Movement seems to increase as the spectator is caught up in the aesthetic activity and the many elements, units and combinations which make up the design are encountered. This increased momentum is produced in part through technical means. For example, the artist can increase the proximity, the complexity, the interrelation, as well as the actual number of his pattern components. Equally, the movement may be increased within the spectator himself. The eye and mind grasp the first module or unity of the design and experience its dafqah release. Then the spectator moves to another similar unity, or to a larger, more inclusive complex of modules and motifs. With each step in this process of moving from division to division, from combination to combination, the viewer becomes more proficient at design unity discovery in that work of art, thus enabling the rate of discovery and comprehension to increase in tempo.

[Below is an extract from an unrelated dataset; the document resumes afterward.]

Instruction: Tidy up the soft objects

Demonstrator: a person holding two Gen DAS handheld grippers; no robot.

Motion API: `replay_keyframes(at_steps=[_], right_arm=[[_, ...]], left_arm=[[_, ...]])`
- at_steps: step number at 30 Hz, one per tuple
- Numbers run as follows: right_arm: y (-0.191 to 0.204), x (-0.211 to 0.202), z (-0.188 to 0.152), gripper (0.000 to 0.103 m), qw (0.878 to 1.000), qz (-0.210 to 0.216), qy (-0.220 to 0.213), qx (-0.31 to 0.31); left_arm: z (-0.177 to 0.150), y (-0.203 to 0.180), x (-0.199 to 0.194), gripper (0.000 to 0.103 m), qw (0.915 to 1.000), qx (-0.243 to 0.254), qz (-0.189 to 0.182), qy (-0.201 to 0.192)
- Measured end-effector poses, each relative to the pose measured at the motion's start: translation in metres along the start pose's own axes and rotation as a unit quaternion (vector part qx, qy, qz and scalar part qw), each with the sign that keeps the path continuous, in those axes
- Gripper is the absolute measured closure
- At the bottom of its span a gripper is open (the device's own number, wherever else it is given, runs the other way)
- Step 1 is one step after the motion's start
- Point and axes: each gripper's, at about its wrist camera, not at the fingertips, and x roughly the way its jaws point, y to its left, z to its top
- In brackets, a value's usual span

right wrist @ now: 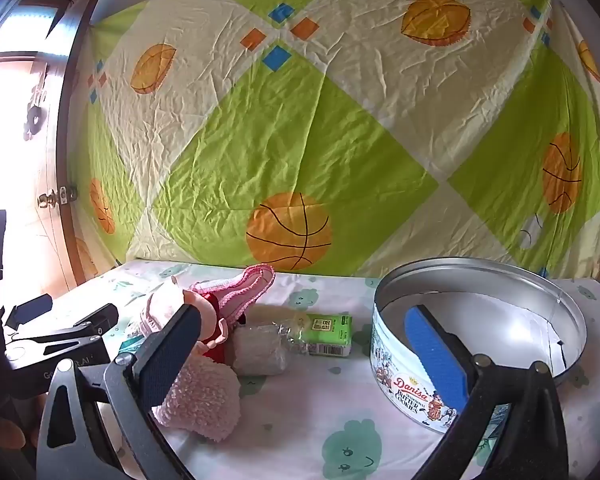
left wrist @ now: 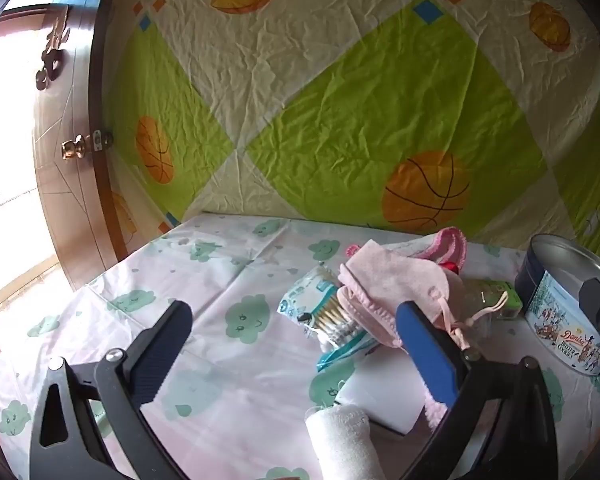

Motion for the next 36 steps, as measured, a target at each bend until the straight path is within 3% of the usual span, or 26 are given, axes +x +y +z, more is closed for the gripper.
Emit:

Even when the artist and viewer reach the extremity of the work of art, the imagination takes over to continue the creation of infinite patterns beyond the borders. The Muslim artist, of course, stops the execution of his pattern where the physical limits demand; but he always constructs that design and ends it in a way which hints of a continuation beyond.
No pattern is complete, no dafqah release overwhelming of all others. Thus the pattern, without being considered a symbol of the one God, or Allah, presents an implicit content which is unmistakably linked to the Islamic view of Ultimate Reality. It never represents God, for God is unrepresentable. Instead, it arouses an aesthetic activity within the spectator or listener which moves him through a series of beautiful visual or aural patterns until his imagination breaks down in the attempt to continue the design beyond its physical limits. In this incapacitation, an intuition of the infinity of the Absolute, of the indescribable nonnature-ness of God is grasped; and the infinite pattern of Islamic art has fulfilled its goal.
2. Denaturalization
Stylization, or the disguise of naturalism, is another aspect of the implicit content carried by the Islamic arts in their aesthetic expression of the notion of tawhid. This de-emphasis of naturalism is of three types: a) the stylization of figures; b) the transubstantiation of materials; and c) the "camouflage" of forms.
a. Stylization of Figures
Even when figures from nature were conscripted from the representational subject matter to serve as motifs for the abstract art of the Muslims, they were fitted into an aesthetic scheme consistent with the Muslim's religious convictions regarding transcendence. Whether dealing with human figures or those from the plant and animal world, artists felt no scruples about disturbing the naturalistic identity of a creature or object. Since the conscious or unconscious goal was to help members of the community achieve an intuition of the utterly non-nature, transcendent God, there was no need to be scientifically accurate in depicting a plant or rendering a leaf or flower in a way which reminds of its actual appearance in nature. An animal need not be portrayed as a living creature; instead, the body might be stylized, even distorted or used in a composite figure, in the creation of an infinite pattern.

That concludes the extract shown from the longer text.